**Assignment**
The answer must be every line below that contains the string "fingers".

==*==

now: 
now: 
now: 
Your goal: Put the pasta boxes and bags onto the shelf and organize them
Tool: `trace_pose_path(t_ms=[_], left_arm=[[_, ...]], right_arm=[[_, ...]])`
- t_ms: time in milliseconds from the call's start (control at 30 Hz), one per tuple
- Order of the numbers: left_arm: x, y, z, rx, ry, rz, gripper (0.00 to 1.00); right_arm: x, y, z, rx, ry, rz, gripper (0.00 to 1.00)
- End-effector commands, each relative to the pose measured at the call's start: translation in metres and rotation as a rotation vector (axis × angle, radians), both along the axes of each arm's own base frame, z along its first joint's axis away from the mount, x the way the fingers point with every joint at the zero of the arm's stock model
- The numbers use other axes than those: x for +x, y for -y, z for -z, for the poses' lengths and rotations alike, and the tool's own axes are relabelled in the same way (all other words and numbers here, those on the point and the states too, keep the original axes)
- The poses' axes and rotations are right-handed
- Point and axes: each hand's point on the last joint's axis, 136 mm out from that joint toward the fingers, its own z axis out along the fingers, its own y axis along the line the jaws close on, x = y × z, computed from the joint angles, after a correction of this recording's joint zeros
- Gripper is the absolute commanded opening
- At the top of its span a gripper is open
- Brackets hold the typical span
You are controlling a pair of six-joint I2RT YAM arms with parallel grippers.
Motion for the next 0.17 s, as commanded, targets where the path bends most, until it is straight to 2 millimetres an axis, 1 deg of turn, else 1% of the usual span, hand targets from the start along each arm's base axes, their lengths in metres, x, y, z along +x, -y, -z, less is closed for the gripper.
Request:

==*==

**Solution to the problem**
- End-effector commands, each relative to the pose measured at the call's start: translation in metres and rotation as a rotation vector (axis × angle, radians), both along the axes of each arm's own base frame, z along its first joint's axis away from the mount, x the way the fingers point with every joint at the zero of the arm's stock model
- Point and axes: each hand's point on the last joint's axis, 136 mm out from that joint toward the fingers, its own z axis out along the fingers, its own y axis along the line the jaws close on, x = y × z, computed from the joint angles, after a correction of this recording's joint zeros

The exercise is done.